Wednesday, January 2, 2013

Politik Hukum Pengaturan Pemerintahan Daerah



1.    Desentralisatie Wet 1903
Pada jaman Hindia Belanda mula-mula tidak pernah ada otonomi daerah dan selfgoverment di daerah. Pelaksanaan pemerintahan adalah terpusat atau menggunakan sistem sentralisasi dengan seketat-ketatanya dalam rangka program kolonialistik. Di daerah-daerah tidak ada lembaga perwakilan, semua pejabat daerah merupakan pegawai Pemerintah Pusat yang tidak mempunyai kewenangan inisiatif untuk mengatur dan mengurus daerahnya. Semua pejabat daerah menunggu dan melaksanakan instruksi dari Pemerintah Hindia Belanda. Jadi semua instansi di segala bidang dan tingkatan ke bawah sampai ke pelosok-pelosok merupakan aparat vertikal secara mutlak di bawah perintah dan pengawasan para pegawai-pegawai tinggi pusat.
Akibatnya, pengambilan keputusan sangat lambat karena banyaknya masalah yang harus diputuskan oleh pusat. Selain itu, karena faktor jarak yang terlalu jauh, sehingga sering keputusan yang diambil tidak sesuai keinginan dan tidak tepat waktu karena pejabat pejabat pusat tidak cukup memahami permasalahan secara keseluruhan.
Di dalam dorongan yang seperti itu terbawa juga pikiran tentang desentralisasi sebab tugas-tugas pemerintah yang semakin meluas tidak mungkin ditangani secara sentralistis. Kesemua ini mendorong pemerintah Kerajaan Belanda menetapkan dalam tahun 1903 suatu Wethondende Decentralisatie van het Bestuur in Nederlandsch-Indie (S.1903/329) atau Undang-Undang tentang Desentralisasi tahun 1903. Undang-Undang tentang Desentralisasi tahun 1903 memuat prinsip-prinsip tentang adanya kemungkinan penerapan desentralisasi dan dekonsentrasi di Hindia Belanda yang pelaksanaanya diserahkan kepada badan pembentuk peraturan perundang-undangan rendahan yakni Raja dengan AmvB dan Gubernur Jendral bersama Raad van Indie dengan ordonantie.

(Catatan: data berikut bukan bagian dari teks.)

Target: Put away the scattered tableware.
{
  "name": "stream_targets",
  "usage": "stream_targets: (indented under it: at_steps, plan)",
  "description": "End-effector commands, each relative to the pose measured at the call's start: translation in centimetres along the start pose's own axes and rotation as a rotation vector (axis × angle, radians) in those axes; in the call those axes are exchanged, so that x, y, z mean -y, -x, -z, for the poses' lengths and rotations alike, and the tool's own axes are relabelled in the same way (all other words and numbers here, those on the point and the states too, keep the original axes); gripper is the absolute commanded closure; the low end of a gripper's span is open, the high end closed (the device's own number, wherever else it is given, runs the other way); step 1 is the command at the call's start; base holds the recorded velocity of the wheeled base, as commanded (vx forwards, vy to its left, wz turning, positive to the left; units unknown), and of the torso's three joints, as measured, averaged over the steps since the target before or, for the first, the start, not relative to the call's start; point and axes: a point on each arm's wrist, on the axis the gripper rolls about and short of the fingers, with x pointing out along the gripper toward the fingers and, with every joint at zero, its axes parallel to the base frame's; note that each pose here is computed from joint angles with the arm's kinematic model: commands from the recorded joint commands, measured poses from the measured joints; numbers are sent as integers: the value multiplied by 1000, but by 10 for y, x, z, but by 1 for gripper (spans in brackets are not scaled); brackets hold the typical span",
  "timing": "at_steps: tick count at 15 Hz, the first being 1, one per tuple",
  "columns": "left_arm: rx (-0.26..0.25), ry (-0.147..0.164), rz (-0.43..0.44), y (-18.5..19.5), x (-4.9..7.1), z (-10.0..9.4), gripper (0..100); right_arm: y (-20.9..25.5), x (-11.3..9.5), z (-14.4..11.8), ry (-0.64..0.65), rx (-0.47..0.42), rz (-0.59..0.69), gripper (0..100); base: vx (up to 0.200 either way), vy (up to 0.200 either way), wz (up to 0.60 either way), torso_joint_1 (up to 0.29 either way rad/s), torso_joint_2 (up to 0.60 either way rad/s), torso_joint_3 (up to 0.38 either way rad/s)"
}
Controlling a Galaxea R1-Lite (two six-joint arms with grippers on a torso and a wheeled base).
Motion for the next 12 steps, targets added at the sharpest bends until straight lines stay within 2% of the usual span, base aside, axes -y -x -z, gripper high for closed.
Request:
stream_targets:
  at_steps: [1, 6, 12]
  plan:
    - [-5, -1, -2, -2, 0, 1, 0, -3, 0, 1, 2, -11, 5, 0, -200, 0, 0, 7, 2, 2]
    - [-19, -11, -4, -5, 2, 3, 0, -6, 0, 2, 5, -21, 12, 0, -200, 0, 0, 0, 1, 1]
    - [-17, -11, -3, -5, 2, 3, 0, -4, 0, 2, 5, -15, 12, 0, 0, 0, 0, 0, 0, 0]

Pada tahun 1922 tuntutan perluasan desentralisasi itu semakin mendapat angin ketika pemerintah mengeluarkan Undang-Undang Pembaharuan Pemerintahan yang memungkinkan penyelenggaraan desentralisasi dan dekonsentrasi secara lebih luas yakni Wet op de Bestuurhervorming (S. 1922/ 24 216) atau UU Desentralisasi 1922. Undang-Undang ini menitikberatkan pada upaya pembentukan instansi pemerintahan baru yang dapat memberikan pengalaman politik kepada penduduk asli melalui pemberian hak untuk menyelenggarakan pemerintahan dan pembebanan secara bertanggung jawab.
2.    Undang-Undang Nomor 1 Tahun 1945
Berdasarkan Undang-Undang Nomor 1 Tahun 1945 Tentang Kedudukan Komite Nasional yang mengusung program “Menyusun pemerintahan pusat dan pemerintahan daerah yang demokratis” ini, negara Indonesia dibagi menjadi 8 propinsi yang masing-masing dikepalai oleh seorang gubernur. Propinsi dibagi lagi dalam beberapa karesidenan yang dikepalai oleh seorang residen. Undang-undang ini mengatur mengenai Komite Nasional Daerah menjadi Badan Perwakilan Rakyat Daerah (BPRD), yang berlaku untuk semua daerah kecuali daerah Kesultanan Yogyakarta dan Kesultanan Surakarta. Dalam pelaksanaan tugas pemerintahan sehari-hari dibentuk badan eksekutif yang dipilih kepala daerah. Dengan demikian, kepala daerah berfungsi sebagai ketua BPRD juga sebagai ketua badan eksekutif daerah.  Di samping mengusung program pemerintahan demokratis, undang-undang ini juga dimaksudkan sebagai penegasan adanya perbedaan sistem ketatanegaraan zaman kolonial dan zaman kemerdekaan. Namun undang-undang tersebut dipandang kurang memuaskan karena isinya sangat sederhana. Di dalamnya belum ada kejelasan mengenai hubungan antara pemerintah pusat dan pemerintah daerah, di samping tidak kejelasan tentang desentralisasi.